A clinical dietitian describes inflammation and discusses the foods that support heart health.

What does “inflammation” look like in our body? And can what we eat help to fight it? This week we answer those questions with Gabrielle Gambino, senior clinical dietician at New York Presbyterian/Weill Cornell Medical Center. She specializes in nutrition for patients with heart failure, and as we explore ways to eat that help keep inflammation at bay, we get an inside look at what “heart healthy eating” really means.

Episode Transcript

Welcome to Health Matters, your weekly dose of the latest in health and wellness from New York Presbyterian. I’m Faith Salie.

What does “inflammation” look like in our body? And can what we eat help to fight it? 

This week we answer those questions with Gabrielle Gambino, senior clinical dietician at New York Presbyterian/Weill Cornell Medical Center. She  specializes in nutrition for patients with heart failure, and as we explore ways to eat that help keep inflammation at bay, we get an inside look at what “heart healthy eating” really means.

Faith: Gabrielle Gambino, thank you so much for joining us.

Gabrielle: Thank you so much for having me, Faith.

Faith: You usually work with patients on their heart health. Can you describe what heart healthy eating looks like?

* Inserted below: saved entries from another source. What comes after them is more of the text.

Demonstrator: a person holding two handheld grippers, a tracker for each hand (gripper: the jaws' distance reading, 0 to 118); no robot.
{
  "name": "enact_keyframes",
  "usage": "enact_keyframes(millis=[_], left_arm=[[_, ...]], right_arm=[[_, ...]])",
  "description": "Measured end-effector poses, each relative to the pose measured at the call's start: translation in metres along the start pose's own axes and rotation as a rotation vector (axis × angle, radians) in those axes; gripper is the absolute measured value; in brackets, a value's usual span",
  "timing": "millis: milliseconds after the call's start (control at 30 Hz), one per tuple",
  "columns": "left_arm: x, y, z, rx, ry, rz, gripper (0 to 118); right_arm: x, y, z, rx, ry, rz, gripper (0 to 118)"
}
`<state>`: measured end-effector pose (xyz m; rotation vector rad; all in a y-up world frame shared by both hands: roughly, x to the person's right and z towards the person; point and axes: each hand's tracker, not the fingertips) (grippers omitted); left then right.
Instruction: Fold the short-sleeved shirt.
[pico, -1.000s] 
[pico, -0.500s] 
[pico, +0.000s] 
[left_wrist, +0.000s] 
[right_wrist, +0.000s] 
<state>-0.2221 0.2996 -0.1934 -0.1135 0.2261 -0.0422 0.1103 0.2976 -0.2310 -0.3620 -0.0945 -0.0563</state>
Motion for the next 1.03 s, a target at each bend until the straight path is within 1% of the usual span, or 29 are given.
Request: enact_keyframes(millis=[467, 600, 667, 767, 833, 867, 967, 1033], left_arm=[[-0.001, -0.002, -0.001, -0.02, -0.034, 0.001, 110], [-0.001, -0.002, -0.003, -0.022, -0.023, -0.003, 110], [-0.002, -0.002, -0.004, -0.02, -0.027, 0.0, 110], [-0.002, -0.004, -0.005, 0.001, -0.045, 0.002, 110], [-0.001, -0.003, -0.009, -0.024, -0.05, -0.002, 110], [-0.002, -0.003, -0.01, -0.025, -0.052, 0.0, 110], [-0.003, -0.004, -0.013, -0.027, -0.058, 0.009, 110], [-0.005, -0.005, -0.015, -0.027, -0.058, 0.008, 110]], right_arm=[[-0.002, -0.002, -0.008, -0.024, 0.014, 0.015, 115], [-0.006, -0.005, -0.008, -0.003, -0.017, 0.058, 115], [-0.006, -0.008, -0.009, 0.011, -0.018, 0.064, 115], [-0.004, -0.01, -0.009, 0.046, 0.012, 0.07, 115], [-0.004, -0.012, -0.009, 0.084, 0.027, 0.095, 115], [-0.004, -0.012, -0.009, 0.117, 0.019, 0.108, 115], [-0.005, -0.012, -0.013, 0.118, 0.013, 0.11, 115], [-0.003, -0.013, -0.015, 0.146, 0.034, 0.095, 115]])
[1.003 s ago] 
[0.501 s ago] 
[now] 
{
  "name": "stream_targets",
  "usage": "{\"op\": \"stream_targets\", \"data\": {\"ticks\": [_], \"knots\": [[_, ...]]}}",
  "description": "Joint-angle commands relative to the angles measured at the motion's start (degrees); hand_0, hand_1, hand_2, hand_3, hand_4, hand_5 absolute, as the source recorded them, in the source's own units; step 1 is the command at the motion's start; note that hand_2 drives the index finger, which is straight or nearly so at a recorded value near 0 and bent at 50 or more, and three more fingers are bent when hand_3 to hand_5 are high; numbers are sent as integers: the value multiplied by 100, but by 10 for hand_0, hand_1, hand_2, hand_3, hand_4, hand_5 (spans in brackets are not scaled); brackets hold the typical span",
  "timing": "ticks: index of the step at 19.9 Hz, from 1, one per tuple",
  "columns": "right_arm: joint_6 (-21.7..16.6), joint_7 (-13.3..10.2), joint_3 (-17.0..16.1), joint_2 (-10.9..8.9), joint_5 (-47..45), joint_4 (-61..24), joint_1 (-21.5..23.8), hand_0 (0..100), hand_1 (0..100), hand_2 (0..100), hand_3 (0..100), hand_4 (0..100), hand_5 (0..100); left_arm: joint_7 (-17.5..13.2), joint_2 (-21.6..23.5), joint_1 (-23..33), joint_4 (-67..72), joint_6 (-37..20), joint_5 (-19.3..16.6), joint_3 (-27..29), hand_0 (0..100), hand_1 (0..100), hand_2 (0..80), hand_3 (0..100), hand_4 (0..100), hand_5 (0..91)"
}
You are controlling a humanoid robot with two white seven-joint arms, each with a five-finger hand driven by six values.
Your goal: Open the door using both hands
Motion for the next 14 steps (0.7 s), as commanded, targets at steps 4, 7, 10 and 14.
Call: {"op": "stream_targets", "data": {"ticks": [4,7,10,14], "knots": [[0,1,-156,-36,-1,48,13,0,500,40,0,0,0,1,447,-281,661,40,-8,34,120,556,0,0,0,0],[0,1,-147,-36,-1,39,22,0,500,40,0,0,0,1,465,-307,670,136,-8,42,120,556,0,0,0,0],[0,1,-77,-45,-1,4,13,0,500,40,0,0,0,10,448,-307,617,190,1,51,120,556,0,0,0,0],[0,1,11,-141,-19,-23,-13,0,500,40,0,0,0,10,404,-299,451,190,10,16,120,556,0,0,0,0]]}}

Gabrielle: I try to tell my patients it’s different for everybody, but there are some main components to heart healthy eating that we all should be striving for. One of the most important things is the amount of fiber that you have per day. You know, the national guidelines tell us at least 20 grams per day of fiber, 20 to 25 or so is good to kind of bring down our cholesterol, clear our arteries. And help us keep regular. And another fun fact about fiber, which is gut health is now getting more studied in terms of inflammation. So, if we have great bacteria in our gut, the rest of our organs will work a little bit better. Studies are still trying to uncover exactly how this works and which bacteria is the best for us, but most of them are saying, eat more of that fiber, eat more of the fermented foods to give them the fuel that they need to continue doing the good work that they do. Kombucha is good, kimchi is good, even like sauerkraut. So that’s, that’s one component of heart healthy eating. We try to tell people to stick to two grams of sodium a day, and that’s really, really surprising once you start looking at labels to see how much salt is in anything you’re eating. 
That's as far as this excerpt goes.